### Exercise requirements
Reproduce exactly the opening lines of the listing, stopping after the line that contains "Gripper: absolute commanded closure" and including it.

+++++

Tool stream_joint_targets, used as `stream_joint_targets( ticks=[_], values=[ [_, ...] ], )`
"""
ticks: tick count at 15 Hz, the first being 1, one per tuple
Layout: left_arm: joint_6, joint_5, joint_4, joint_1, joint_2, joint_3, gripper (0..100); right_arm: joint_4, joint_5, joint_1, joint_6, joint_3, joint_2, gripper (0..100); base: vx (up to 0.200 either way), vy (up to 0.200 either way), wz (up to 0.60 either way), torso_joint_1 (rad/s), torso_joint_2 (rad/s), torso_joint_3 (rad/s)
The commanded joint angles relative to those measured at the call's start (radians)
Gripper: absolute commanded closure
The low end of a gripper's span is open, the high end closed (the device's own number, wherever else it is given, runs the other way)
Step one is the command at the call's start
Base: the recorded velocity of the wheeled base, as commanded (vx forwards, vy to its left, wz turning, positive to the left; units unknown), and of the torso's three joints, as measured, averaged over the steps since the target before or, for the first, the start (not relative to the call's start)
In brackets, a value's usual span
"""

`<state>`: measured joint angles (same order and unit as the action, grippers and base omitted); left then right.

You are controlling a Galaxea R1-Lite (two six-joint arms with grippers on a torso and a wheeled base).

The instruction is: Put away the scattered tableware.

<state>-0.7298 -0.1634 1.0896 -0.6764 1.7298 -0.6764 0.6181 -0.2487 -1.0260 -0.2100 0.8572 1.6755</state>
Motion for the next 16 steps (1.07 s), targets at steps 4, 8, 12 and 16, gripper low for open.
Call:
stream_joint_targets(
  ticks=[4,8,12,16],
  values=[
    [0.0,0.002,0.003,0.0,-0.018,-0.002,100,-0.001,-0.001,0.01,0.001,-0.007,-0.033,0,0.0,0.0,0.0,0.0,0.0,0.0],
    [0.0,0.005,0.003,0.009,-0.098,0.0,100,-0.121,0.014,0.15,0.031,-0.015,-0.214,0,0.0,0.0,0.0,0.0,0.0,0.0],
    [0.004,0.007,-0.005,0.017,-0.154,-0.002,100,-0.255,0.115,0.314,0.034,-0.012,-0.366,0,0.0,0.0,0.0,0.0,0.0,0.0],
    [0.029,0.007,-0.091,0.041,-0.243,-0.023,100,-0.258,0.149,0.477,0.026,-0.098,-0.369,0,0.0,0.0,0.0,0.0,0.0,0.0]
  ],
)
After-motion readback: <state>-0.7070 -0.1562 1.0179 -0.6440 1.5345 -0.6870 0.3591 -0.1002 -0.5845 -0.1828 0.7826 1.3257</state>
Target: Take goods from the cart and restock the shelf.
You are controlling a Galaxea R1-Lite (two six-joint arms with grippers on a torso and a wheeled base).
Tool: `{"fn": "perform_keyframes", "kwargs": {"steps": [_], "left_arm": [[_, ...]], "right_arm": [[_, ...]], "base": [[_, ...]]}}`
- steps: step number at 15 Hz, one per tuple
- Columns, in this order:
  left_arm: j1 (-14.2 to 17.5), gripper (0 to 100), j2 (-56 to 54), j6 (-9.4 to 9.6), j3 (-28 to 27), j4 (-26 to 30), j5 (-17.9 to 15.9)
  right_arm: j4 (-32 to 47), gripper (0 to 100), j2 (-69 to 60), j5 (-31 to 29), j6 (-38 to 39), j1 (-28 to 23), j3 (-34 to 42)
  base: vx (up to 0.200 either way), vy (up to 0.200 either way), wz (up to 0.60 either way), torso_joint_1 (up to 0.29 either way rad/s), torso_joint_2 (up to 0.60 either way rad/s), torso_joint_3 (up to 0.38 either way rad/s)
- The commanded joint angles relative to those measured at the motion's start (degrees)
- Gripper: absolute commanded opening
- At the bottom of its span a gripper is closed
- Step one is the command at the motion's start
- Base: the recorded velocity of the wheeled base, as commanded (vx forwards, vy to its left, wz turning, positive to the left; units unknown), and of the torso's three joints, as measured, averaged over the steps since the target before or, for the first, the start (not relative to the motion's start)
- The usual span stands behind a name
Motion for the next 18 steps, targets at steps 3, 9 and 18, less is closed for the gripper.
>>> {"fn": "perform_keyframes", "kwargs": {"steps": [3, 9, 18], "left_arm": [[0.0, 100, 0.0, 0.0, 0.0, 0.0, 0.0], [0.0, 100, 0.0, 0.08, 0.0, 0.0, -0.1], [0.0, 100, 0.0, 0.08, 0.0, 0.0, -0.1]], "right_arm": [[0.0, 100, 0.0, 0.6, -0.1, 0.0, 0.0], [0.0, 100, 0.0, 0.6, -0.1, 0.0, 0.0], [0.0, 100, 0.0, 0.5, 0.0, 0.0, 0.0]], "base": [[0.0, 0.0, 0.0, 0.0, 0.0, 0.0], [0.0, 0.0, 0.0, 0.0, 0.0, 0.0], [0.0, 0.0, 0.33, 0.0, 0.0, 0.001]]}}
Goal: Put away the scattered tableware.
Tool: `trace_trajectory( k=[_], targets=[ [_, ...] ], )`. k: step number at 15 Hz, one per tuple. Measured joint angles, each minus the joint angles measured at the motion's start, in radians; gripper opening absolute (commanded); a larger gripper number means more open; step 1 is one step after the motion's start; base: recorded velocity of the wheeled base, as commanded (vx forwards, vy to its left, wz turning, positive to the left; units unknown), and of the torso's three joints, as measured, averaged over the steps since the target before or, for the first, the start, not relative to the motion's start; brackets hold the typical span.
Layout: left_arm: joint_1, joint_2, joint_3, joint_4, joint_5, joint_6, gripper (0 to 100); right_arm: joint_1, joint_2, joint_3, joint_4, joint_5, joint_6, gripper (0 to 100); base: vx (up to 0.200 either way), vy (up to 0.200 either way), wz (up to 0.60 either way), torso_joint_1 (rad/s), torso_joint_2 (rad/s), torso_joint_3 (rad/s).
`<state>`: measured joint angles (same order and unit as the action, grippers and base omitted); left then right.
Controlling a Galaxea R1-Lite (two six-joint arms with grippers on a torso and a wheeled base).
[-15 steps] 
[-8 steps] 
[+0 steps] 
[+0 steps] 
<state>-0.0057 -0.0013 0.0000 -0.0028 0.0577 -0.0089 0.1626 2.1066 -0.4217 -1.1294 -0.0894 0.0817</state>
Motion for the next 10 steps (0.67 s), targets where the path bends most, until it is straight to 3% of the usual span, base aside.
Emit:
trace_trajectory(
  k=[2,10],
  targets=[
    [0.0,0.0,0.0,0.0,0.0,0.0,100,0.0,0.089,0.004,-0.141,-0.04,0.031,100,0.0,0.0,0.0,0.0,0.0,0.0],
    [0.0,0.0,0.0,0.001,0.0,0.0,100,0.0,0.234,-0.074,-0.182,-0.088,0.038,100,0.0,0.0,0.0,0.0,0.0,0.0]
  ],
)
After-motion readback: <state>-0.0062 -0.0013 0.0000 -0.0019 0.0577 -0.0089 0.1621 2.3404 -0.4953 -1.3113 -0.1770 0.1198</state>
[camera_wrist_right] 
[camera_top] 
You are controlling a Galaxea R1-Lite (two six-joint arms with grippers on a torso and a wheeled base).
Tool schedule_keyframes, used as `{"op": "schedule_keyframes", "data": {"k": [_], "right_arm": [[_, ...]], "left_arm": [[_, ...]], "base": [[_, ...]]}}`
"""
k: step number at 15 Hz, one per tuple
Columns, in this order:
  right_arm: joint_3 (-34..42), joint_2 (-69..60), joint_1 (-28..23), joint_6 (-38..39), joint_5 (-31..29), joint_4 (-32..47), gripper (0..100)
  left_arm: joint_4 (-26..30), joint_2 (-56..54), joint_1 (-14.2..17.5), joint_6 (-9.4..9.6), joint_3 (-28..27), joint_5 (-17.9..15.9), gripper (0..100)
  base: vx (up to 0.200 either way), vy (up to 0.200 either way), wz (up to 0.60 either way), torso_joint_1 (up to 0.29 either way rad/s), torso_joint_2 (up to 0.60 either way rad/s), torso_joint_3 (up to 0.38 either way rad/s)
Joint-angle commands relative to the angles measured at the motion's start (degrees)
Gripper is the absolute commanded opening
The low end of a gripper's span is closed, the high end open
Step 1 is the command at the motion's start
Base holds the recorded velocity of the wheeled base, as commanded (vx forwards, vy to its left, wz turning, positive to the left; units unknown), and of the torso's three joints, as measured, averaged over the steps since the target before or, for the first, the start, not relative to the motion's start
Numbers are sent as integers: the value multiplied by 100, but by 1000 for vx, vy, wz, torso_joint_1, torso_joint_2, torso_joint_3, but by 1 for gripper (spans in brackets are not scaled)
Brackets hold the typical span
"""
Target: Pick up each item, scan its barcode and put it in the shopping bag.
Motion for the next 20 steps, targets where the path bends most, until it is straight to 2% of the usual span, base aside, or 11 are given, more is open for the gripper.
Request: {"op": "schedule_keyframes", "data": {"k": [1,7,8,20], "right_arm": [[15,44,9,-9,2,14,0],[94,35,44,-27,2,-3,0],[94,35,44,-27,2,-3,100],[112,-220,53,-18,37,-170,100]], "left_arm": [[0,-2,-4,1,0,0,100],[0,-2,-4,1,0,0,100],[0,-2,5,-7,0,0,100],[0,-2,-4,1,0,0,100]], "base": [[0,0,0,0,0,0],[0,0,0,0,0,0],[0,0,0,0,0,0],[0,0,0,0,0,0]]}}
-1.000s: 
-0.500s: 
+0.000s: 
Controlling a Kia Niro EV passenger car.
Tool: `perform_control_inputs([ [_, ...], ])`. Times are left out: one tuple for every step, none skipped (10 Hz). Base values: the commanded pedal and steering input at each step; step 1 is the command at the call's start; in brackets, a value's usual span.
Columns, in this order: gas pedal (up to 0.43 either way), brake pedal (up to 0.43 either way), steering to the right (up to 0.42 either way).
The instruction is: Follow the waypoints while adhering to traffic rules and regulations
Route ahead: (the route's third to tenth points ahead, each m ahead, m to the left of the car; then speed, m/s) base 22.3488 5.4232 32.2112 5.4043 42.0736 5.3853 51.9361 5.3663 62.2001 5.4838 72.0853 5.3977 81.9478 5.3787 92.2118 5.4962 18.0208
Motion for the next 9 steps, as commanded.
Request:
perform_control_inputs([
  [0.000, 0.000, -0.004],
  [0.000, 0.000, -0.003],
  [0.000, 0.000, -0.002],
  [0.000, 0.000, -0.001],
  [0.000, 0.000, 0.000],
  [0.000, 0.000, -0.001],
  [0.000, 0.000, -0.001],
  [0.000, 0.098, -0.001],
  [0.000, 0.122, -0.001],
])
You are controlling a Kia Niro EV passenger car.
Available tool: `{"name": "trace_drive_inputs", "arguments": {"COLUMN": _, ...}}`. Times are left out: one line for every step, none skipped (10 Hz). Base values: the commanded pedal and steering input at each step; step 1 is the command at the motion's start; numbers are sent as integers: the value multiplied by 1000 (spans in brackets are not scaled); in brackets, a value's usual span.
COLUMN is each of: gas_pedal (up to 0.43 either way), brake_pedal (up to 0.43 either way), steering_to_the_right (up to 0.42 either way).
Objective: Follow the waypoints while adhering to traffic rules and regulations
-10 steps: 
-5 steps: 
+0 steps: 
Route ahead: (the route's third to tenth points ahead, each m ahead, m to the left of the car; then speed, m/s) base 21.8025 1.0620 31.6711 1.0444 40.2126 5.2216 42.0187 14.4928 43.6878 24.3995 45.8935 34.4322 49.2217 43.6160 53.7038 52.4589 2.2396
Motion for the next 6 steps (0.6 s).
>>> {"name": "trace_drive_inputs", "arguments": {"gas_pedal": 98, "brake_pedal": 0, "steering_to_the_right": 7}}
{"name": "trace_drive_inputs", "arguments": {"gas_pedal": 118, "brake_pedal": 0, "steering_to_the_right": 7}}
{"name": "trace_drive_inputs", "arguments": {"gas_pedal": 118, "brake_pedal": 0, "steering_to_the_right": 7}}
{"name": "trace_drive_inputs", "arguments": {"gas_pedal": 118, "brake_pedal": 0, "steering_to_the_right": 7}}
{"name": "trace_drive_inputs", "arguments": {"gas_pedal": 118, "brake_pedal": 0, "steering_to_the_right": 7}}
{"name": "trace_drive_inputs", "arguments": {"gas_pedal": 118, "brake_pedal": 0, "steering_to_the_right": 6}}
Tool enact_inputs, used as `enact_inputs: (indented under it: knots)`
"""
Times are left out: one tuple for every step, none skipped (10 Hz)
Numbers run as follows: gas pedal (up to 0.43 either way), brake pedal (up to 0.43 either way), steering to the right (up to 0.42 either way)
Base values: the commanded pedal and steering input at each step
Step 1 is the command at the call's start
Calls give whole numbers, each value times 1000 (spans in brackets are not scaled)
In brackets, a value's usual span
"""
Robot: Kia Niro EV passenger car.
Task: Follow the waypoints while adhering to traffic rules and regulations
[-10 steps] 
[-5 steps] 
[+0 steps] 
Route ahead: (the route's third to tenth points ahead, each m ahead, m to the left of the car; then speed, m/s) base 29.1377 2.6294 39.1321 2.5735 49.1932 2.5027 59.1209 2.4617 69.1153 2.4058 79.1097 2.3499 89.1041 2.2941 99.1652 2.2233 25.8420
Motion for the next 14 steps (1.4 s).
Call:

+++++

### Response to this exercise
Tool stream_joint_targets, used as `stream_joint_targets( ticks=[_], values=[ [_, ...] ], )`
"""
ticks: tick count at 15 Hz, the first being 1, one per tuple
Layout: left_arm: joint_6, joint_5, joint_4, joint_1, joint_2, joint_3, gripper (0..100); right_arm: joint_4, joint_5, joint_1, joint_6, joint_3, joint_2, gripper (0..100); base: vx (up to 0.200 either way), vy (up to 0.200 either way), wz (up to 0.60 either way), torso_joint_1 (rad/s), torso_joint_2 (rad/s), torso_joint_3 (rad/s)
The commanded joint angles relative to those measured at the call's start (radians)
Gripper: absolute commanded closure

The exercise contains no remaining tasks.